------ Dataset extract ------

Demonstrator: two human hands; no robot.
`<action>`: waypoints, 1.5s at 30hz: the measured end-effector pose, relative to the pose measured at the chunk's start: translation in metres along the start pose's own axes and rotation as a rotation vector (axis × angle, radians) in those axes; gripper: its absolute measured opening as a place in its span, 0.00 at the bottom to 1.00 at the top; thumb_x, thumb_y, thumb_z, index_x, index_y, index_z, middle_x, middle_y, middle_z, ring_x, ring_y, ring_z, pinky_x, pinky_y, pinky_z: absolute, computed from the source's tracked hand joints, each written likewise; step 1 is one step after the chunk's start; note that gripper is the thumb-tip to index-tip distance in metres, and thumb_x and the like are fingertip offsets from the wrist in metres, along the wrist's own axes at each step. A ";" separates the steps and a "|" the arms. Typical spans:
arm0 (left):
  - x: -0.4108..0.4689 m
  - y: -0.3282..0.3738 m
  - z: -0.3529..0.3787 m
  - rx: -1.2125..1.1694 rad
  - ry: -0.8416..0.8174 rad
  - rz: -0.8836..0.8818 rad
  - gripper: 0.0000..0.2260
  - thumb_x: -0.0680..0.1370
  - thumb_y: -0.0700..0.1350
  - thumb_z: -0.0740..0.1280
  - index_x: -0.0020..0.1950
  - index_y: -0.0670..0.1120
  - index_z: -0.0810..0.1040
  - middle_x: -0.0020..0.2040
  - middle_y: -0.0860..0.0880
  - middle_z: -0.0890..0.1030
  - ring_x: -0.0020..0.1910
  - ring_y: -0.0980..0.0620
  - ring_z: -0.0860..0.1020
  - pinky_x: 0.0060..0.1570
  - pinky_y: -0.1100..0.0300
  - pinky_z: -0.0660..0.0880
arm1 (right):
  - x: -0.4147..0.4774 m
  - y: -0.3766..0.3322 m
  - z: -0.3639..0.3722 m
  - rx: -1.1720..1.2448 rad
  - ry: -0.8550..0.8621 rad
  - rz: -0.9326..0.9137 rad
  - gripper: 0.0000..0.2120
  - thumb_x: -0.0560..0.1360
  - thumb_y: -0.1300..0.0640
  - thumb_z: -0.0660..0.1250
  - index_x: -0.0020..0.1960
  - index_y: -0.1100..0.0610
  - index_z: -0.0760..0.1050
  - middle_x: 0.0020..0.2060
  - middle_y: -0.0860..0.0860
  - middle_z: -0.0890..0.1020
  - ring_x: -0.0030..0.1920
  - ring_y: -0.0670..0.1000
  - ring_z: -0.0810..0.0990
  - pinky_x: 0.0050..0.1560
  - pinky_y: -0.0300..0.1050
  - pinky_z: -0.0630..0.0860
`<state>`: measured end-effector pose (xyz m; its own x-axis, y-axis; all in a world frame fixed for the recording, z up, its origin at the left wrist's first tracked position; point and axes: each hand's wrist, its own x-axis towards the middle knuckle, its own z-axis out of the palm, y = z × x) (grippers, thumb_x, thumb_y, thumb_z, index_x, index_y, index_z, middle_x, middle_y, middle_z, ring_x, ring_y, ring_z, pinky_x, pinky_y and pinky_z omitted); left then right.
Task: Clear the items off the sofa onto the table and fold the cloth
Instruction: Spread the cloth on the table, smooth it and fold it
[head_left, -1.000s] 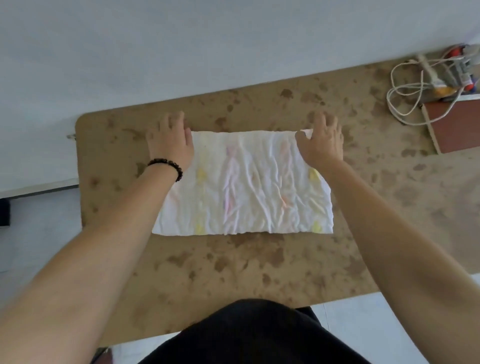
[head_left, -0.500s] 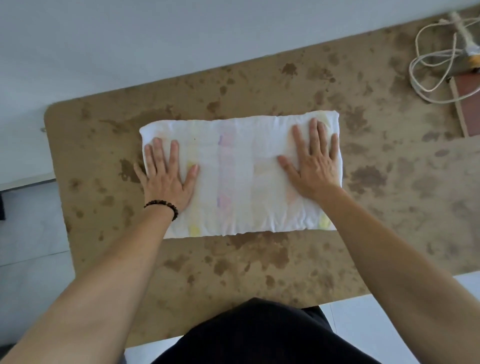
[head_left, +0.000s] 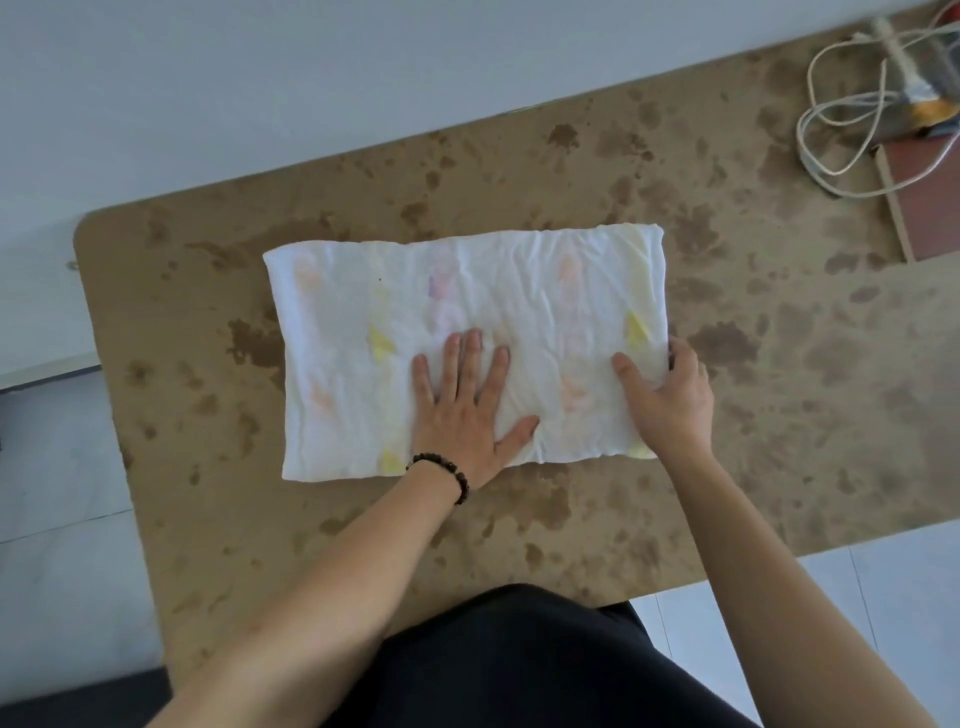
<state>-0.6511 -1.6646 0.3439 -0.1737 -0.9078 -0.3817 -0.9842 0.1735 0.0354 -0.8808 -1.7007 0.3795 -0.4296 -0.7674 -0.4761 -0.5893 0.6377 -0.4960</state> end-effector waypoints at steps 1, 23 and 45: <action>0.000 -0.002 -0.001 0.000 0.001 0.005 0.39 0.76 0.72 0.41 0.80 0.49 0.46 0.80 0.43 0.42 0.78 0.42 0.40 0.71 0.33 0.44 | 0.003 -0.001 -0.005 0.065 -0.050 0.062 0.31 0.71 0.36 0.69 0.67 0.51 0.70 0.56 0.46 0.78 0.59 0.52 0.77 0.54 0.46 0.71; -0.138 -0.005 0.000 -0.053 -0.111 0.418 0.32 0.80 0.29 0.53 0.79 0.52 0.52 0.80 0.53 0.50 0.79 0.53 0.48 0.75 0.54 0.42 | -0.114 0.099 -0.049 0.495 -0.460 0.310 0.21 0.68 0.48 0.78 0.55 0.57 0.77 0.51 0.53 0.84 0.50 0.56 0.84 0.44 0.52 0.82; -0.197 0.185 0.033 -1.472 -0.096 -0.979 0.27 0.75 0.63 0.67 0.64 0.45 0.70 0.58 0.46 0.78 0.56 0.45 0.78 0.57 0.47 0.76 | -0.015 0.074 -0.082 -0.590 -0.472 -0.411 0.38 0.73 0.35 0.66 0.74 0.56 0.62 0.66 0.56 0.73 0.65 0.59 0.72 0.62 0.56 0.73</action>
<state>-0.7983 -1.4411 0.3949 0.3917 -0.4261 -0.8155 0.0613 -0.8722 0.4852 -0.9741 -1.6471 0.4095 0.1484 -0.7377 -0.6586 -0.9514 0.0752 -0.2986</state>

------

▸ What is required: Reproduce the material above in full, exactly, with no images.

▸ Solution to the exercise:
Demonstrator: two human hands; no robot.
`<action>`: waypoints, 1.5s at 30hz: the measured end-effector pose, relative to the pose measured at the chunk's start: translation in metres along the start pose's own axes and rotation as a rotation vector (axis × angle, radians) in those axes; gripper: its absolute measured opening as a place in its span, 0.00 at the bottom to 1.00 at the top; thumb_x, thumb_y, thumb_z, index_x, index_y, index_z, middle_x, middle_y, middle_z, ring_x, ring_y, ring_z, pinky_x, pinky_y, pinky_z: absolute, computed from the source's tracked hand joints, each written likewise; step 1 is one step after the chunk's start; note that gripper is the thumb-tip to index-tip distance in metres, and thumb_x and the like are fingertip offsets from the wrist in metres, along the wrist's own axes at each step. A ";" separates the steps and a "|" the arms. Typical spans:
arm0 (left):
  - x: -0.4108..0.4689 m
  - y: -0.3282..0.3738 m
  - z: -0.3529..0.3787 m
  - rx: -1.2125..1.1694 rad
  - ry: -0.8416..0.8174 rad
  - rz: -0.8836..0.8818 rad
  - gripper: 0.0000..0.2260
  - thumb_x: -0.0680..0.1370
  - thumb_y: -0.0700..0.1350
  - thumb_z: -0.0740..0.1280
  - index_x: -0.0020..0.1950
  - index_y: -0.0670..0.1120
  - index_z: -0.0810..0.1040
  - middle_x: -0.0020..0.2040
  - middle_y: -0.0860..0.0880
  - middle_z: -0.0890..0.1030
  - ring_x: -0.0020..0.1910
  - ring_y: -0.0980..0.0620
  - ring_z: -0.0860..0.1020
  - pinky_x: 0.0060..0.1570
  - pinky_y: -0.1100..0.0300
  - pinky_z: -0.0660..0.0880
arm1 (right):
  - x: -0.4147..0.4774 m
  - y: -0.3766..0.3322 m
  - z: -0.3639..0.3722 m
  - rx: -1.1720..1.2448 rad
  - ry: -0.8550..0.8621 rad
  - rz: -0.9326..0.9137 rad
  - gripper: 0.0000..0.2120
  - thumb_x: -0.0560..0.1360
  - thumb_y: -0.1300..0.0640
  - thumb_z: -0.0660..0.1250
  - index_x: -0.0020..0.1960
  - index_y: -0.1100..0.0610
  - index_z: -0.0760..0.1050
  - middle_x: 0.0020..0.2060
  - middle_y: -0.0860..0.0860
  - middle_z: -0.0890..0.1020
  - ring_x: -0.0030..0.1920
  - ring_y: -0.0670..0.1000
  - ring_z: -0.0810..0.0990
  - pinky_x: 0.0050..0.1560
  - pinky_y: -0.0300..0.1050
  - pinky_z: -0.0630..0.0860
`<state>`: measured end-effector pose (xyz m; its own x-axis, y-axis; all in a world frame fixed for the recording, z up, its origin at the left wrist's first tracked position; point and axes: each hand's wrist, its own x-axis towards the middle knuckle, its own z-axis out of the palm, y = z × x) (grippers, thumb_x, thumb_y, thumb_z, index_x, index_y, index_z, middle_x, middle_y, middle_z, ring_x, ring_y, ring_z, pinky_x, pinky_y and pinky_z omitted); left then right.
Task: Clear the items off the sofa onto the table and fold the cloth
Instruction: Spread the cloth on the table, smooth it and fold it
[head_left, -1.000s] 
[head_left, -0.500s] 
[head_left, +0.000s] 
<state>-0.6511 -1.6646 0.3439 -0.1737 -0.9078 -0.3817 -0.9842 0.1735 0.0354 -0.8808 -1.7007 0.3795 -0.4296 -0.7674 -0.4761 -0.5893 0.6377 -0.4960</state> end-effector waypoints at steps 1, 23 and 45: <action>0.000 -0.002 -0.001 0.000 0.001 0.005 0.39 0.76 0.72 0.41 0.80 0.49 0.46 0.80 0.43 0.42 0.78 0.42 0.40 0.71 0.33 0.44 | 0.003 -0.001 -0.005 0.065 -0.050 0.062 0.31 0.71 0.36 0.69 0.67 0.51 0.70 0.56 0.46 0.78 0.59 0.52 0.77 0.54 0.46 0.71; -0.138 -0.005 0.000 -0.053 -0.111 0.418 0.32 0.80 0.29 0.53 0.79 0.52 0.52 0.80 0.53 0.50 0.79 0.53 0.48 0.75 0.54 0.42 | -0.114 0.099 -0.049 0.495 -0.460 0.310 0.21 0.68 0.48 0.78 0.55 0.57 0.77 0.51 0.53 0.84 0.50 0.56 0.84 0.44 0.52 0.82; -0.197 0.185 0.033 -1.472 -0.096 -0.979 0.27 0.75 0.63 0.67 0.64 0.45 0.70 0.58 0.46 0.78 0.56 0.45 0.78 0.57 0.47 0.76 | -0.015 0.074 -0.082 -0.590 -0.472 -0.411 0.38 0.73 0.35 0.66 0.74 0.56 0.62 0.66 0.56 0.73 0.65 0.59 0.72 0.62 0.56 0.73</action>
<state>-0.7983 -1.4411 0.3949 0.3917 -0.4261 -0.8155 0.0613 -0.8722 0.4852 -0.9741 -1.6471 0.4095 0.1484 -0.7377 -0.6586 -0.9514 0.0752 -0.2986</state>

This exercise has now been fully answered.